Exercise details:
Would you extract the whole listing below and retype it exactly?

Provided data:

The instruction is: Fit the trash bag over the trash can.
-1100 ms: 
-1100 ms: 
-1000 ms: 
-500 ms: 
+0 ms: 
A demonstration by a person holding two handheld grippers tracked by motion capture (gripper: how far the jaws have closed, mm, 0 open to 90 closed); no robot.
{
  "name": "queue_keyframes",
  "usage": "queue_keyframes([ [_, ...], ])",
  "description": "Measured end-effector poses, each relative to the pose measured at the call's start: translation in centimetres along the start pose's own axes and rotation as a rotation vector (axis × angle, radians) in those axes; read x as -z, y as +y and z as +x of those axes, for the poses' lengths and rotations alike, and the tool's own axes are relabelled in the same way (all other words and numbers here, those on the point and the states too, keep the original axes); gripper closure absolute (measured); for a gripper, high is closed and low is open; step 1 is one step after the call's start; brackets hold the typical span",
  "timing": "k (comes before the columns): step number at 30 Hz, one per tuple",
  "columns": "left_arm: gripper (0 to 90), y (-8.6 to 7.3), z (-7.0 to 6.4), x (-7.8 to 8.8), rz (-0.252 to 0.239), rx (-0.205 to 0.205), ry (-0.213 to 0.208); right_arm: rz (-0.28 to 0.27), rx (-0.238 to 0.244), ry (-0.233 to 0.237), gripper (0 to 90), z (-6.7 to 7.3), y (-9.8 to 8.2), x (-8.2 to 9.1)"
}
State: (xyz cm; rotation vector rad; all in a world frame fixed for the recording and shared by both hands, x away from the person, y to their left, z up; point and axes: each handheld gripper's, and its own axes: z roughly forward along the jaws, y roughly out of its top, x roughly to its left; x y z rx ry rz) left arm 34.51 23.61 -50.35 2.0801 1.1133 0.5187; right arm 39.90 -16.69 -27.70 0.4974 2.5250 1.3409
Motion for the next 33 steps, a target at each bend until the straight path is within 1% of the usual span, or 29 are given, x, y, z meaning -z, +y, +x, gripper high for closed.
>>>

Task output:
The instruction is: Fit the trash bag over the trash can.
-1100 ms: 
-1100 ms: 
-1000 ms: 
-500 ms: 
+0 ms: 
A demonstration by a person holding two handheld grippers tracked by motion capture (gripper: how far the jaws have closed, mm, 0 open to 90 closed); no robot.
{
  "name": "queue_keyframes",
  "usage": "queue_keyframes([ [_, ...], ])",
  "description": "Measured end-effector poses, each relative to the pose measured at the call's start: translation in centimetres along the start pose's own axes and rotation as a rotation vector (axis × angle, radians) in those axes; read x as -z, y as +y and z as +x of those axes, for the poses' lengths and rotations alike, and the tool's own axes are relabelled in the same way (all other words and numbers here, those on the point and the states too, keep the original axes); gripper closure absolute (measured); for a gripper, high is closed and low is open; step 1 is one step after the call's start; brackets hold the typical span",
  "timing": "k (comes before the columns): step number at 30 Hz, one per tuple",
  "columns": "left_arm: gripper (0 to 90), y (-8.6 to 7.3), z (-7.0 to 6.4), x (-7.8 to 8.8), rz (-0.252 to 0.239), rx (-0.205 to 0.205), ry (-0.213 to 0.208); right_arm: rz (-0.28 to 0.27), rx (-0.238 to 0.244), ry (-0.233 to 0.237), gripper (0 to 90), z (-6.7 to 7.3), y (-9.8 to 8.2), x (-8.2 to 9.1)"
}
State: (xyz cm; rotation vector rad; all in a world frame fixed for the recording and shared by both hands, x away from the person, y to their left, z up; point and axes: each handheld gripper's, and its own axes: z roughly forward along the jaws, y roughly out of its top, x roughly to its left; x y z rx ry rz) left arm 34.51 23.61 -50.35 2.0801 1.1133 0.5187; right arm 39.90 -16.69 -27.70 0.4974 2.5250 1.3409
Motion for the next 33 steps, a target at each bend until the straight path is within 1% of the usual span, or 29 are given, x, y, z meaning -z, +y, +x, gripper high for closed.
>>>

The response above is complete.